Worse, LinkedIn is really challenging to use when you're trying to find someone by their professional qualifications! If you don't guess the right keywords, you're out of luck -- LinkedIn has no fuzzy matching or suggesting alternatives ala Google or PubMed. There's not a "profiles like this feature". The one feature in this neighborhood is pretty poor -- a "people who viewed X also viewed Y" list, which often is just colleagues of the individual whose profile you are looking at. What would be really ideal would be to identify a set of profiles in your network and then say "I want more like this". If there is a feature like that, it's buried in the pay version of this freemium service, and they aren't advertising it well. As far as I can tell, all paying for a membership gives you is a bigger pile of search results to drown in and the ability to spam more people more frequently.

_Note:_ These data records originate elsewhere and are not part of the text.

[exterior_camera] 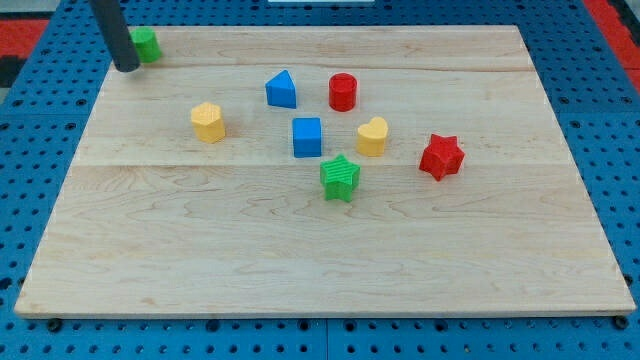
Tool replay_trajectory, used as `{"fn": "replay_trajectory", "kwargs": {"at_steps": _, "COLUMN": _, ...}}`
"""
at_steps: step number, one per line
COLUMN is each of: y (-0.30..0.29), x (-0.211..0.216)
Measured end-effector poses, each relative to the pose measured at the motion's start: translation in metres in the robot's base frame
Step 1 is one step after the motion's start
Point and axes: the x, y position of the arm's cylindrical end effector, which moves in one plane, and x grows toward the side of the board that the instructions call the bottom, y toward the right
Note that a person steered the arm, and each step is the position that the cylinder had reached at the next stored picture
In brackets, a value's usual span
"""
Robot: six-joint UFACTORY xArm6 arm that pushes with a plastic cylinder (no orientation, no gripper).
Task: Slide the green circle right and up
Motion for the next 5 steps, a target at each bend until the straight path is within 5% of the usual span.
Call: {"fn": "replay_trajectory", "kwargs": {"at_steps": 5, "y": -0.002, "x": -0.027}}
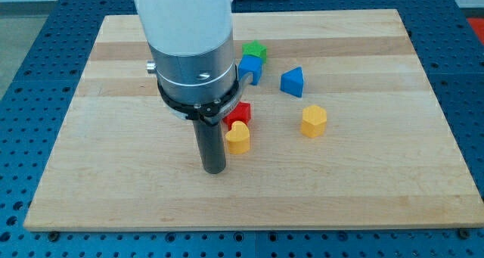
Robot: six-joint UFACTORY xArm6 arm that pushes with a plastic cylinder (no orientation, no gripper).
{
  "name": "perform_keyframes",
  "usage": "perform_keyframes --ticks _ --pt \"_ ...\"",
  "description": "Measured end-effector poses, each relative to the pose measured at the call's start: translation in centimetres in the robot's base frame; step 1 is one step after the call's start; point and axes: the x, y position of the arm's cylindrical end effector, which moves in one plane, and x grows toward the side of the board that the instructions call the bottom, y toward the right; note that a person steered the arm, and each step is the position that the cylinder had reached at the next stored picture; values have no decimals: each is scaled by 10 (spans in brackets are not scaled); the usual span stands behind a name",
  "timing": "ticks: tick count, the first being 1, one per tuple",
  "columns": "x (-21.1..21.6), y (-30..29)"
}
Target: Slide the yellow heart a bit right
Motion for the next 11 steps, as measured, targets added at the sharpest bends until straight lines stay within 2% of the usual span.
perform_keyframes --ticks 7,11 --pt "-42 -6" --pt "-41 42"
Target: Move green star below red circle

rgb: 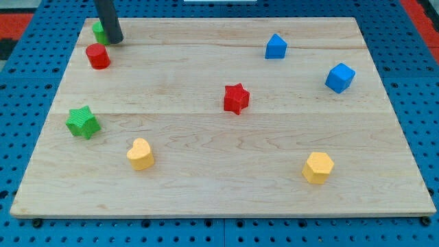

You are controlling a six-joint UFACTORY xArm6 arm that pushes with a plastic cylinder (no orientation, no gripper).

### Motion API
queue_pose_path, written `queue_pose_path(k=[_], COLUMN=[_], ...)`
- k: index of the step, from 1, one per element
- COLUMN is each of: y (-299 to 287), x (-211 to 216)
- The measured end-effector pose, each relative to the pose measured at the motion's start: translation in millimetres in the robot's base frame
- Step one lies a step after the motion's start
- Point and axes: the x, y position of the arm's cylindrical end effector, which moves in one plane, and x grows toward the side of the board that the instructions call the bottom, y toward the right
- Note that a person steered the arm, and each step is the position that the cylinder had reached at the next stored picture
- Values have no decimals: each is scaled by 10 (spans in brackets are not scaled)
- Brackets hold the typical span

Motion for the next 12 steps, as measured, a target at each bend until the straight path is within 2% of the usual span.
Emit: queue_pose_path(k=[1, 2, 3, 4, 6, 12], y=[636, 1079, 1137, 1119, 1112, 709], x=[60, 669, 1385, 1744, 2187, 2540])
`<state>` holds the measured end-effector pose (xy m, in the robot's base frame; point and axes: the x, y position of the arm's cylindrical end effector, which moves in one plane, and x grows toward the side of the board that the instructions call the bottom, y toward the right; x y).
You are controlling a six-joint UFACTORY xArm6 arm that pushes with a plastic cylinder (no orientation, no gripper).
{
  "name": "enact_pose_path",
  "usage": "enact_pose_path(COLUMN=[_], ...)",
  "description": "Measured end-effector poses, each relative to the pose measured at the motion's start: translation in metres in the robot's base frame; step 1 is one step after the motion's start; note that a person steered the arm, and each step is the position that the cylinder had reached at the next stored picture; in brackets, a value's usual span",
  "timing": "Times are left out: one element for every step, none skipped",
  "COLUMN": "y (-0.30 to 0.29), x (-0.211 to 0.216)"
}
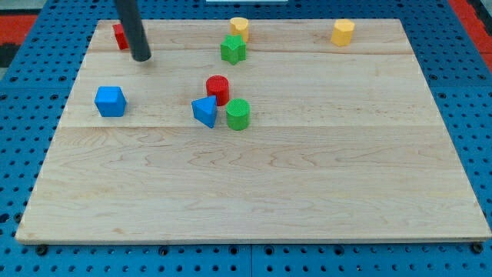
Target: Push the red circle to the bottom right
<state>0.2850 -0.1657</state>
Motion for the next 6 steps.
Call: enact_pose_path(y=[0.061, 0.055, 0.053, 0.056, 0.055, 0.055], x=[0.001, 0.001, 0.031, 0.04, 0.04, 0.041])
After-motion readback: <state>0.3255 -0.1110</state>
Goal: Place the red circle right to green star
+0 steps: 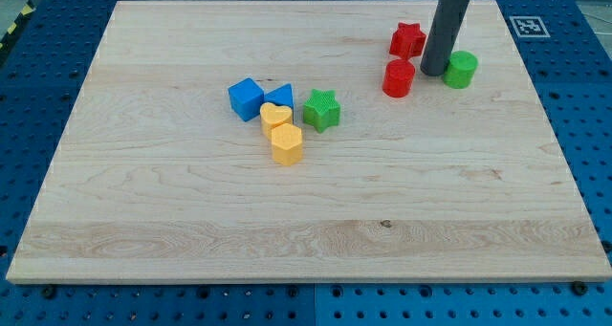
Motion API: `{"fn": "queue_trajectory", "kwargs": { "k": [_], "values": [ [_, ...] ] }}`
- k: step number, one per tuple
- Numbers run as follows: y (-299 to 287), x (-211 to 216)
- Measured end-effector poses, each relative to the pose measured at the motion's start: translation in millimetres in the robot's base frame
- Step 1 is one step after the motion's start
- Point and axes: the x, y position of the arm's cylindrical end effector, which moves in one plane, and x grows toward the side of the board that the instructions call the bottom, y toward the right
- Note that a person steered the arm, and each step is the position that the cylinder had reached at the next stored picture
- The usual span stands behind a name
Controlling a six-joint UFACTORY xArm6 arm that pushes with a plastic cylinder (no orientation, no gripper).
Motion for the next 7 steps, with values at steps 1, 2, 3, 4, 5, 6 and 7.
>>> {"fn": "queue_trajectory", "kwargs": {
  "k": [1,2,3,4,5,6,7],
  "values": [
    [7,16],
    [11,19],
    [13,27],
    [7,11],
    [-1,0],
    [-20,3],
    [-35,12]
  ]
}}
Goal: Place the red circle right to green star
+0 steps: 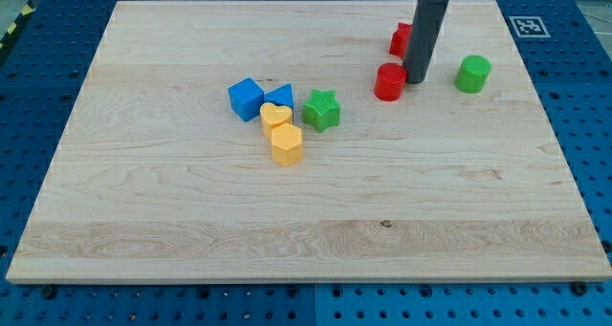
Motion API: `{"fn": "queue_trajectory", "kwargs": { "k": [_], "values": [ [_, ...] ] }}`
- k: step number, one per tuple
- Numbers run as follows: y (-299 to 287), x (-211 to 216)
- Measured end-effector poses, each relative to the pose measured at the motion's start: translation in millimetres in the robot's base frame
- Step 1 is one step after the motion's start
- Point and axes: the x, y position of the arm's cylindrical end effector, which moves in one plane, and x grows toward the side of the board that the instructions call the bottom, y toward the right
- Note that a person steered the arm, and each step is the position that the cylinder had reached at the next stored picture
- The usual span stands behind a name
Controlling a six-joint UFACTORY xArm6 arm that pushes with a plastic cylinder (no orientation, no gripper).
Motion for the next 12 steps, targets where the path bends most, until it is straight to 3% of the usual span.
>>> {"fn": "queue_trajectory", "kwargs": {
  "k": [3,5,8,12],
  "values": [
    [-32,-5],
    [-34,15],
    [-84,-15],
    [-88,1]
  ]
}}
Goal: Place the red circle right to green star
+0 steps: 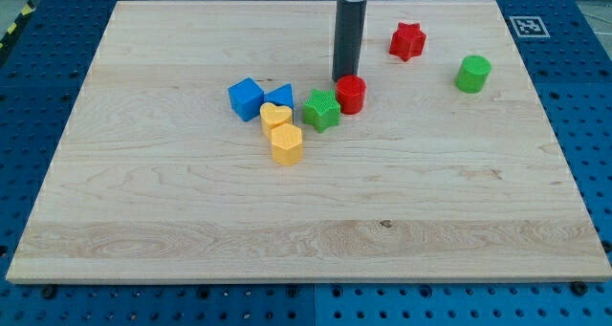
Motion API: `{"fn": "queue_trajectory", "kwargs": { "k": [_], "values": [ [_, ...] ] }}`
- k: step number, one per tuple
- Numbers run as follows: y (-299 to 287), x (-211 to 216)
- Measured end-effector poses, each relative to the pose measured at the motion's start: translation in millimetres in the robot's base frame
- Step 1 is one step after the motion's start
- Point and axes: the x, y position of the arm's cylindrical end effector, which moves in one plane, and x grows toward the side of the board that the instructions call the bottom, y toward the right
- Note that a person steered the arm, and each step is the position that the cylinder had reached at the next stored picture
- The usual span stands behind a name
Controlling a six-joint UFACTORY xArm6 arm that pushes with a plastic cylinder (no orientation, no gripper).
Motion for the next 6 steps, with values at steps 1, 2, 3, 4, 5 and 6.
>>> {"fn": "queue_trajectory", "kwargs": {
  "k": [1,2,3,4,5,6],
  "values": [
    [2,0],
    [14,3],
    [21,11],
    [21,11],
    [18,1],
    [21,6]
  ]
}}
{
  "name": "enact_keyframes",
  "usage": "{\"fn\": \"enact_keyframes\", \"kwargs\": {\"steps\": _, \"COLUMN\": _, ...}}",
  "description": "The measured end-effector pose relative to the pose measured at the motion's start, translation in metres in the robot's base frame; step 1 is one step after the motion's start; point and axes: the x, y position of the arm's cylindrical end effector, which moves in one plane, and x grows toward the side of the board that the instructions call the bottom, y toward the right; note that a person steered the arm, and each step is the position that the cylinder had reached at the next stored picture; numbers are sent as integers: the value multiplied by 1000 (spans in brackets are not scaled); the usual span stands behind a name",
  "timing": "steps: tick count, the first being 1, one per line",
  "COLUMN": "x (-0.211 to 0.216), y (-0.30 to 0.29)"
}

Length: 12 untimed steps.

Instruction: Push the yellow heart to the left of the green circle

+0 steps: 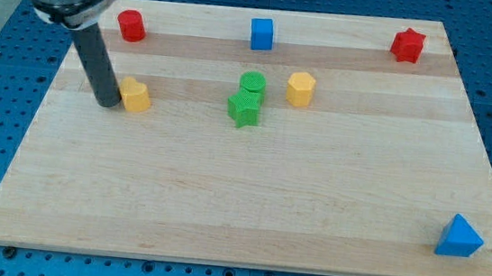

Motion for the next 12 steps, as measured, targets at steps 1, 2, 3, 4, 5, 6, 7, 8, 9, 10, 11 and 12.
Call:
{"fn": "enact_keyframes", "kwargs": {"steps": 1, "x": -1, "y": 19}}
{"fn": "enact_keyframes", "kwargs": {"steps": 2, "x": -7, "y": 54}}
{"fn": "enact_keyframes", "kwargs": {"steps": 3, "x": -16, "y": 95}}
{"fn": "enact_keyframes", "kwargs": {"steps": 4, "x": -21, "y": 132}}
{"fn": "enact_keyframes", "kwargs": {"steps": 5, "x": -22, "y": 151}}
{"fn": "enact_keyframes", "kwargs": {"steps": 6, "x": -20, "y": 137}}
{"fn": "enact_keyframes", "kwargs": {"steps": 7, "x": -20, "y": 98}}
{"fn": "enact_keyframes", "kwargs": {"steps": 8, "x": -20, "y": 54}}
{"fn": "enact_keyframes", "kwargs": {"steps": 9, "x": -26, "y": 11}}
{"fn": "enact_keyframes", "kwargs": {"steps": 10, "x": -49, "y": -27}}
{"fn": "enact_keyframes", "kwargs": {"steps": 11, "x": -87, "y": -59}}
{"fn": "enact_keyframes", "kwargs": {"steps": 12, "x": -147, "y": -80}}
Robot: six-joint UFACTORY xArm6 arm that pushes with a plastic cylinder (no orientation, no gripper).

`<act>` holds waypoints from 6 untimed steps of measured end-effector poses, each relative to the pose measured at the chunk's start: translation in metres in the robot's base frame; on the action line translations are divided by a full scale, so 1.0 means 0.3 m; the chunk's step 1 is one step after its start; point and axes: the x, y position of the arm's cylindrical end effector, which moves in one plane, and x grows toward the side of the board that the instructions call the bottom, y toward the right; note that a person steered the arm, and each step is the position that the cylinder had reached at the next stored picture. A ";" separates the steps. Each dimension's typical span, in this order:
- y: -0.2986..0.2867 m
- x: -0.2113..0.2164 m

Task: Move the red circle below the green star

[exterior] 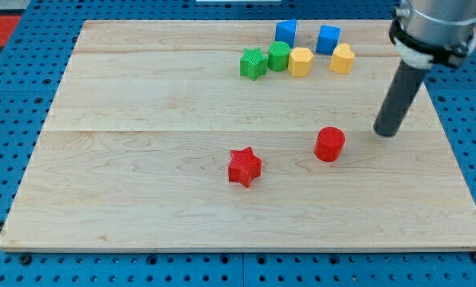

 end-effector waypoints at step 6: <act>-0.424 -0.057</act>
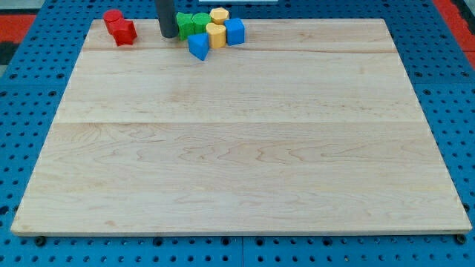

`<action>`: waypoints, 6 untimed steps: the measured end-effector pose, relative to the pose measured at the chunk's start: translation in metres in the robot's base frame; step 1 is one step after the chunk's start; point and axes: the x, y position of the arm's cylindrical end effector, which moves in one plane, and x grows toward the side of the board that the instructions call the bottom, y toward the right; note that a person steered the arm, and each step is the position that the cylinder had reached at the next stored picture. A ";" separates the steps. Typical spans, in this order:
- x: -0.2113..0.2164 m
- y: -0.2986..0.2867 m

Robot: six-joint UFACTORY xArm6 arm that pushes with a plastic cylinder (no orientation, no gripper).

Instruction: Move your arm to the right of the red star

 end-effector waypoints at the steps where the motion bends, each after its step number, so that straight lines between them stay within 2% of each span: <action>1: 0.023 -0.032; 2: 0.051 -0.051; 3: 0.030 -0.011; 4: 0.004 -0.004; 5: -0.002 -0.041; 6: -0.024 -0.039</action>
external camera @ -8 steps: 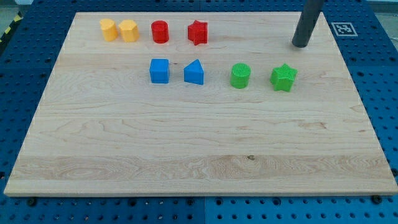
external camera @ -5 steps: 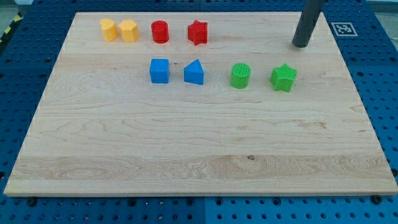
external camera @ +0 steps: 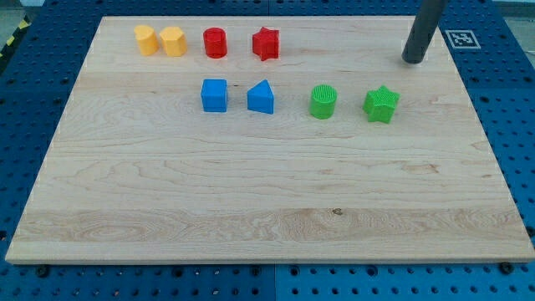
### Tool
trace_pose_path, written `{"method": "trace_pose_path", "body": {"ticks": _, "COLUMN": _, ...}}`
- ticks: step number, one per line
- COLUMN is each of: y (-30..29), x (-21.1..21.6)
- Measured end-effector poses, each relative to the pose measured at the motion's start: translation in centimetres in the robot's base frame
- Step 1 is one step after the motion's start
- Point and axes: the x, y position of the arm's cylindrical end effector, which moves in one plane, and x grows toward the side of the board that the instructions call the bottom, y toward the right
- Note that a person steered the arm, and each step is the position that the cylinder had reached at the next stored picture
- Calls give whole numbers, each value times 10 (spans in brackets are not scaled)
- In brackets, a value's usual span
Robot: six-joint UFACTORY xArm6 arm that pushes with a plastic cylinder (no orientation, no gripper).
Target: Point at the green circle
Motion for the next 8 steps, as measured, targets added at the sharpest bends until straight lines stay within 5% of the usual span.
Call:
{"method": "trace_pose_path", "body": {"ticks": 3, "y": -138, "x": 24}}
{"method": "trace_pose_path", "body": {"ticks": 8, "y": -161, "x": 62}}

So what was that wierd request? Well, it was from an M.D. with whom I had certainly had a substantive communication. After one of my cancer genomics pieces he had emailed me asking me to blog on his radical new theory of cancer. I demurred, and then became a bit alarmed when it was clear he was treating patients based on these unorthodox ideas. My suggestions started out mildly as "I hope you have someone else reviewing your treatment of these patients to protect them", but when he continued the exchange (and I held onto it like Ms. Amanda with a chewtoy) I may well have made some not very diplomatic suggestions that he could be mistaken for a dangerous quack, which he replied to with suggestions that I was a dangerous dabbler. So to get a connection request from him a year later (along with an invite to a webinar extolling the results of his treatments), well, that is my most ludicrous request yet. So my new rule is: I will link with you if I had a substantive AND constructive conversation with you. If I think you are quite possibly a dangerous quack, no can do!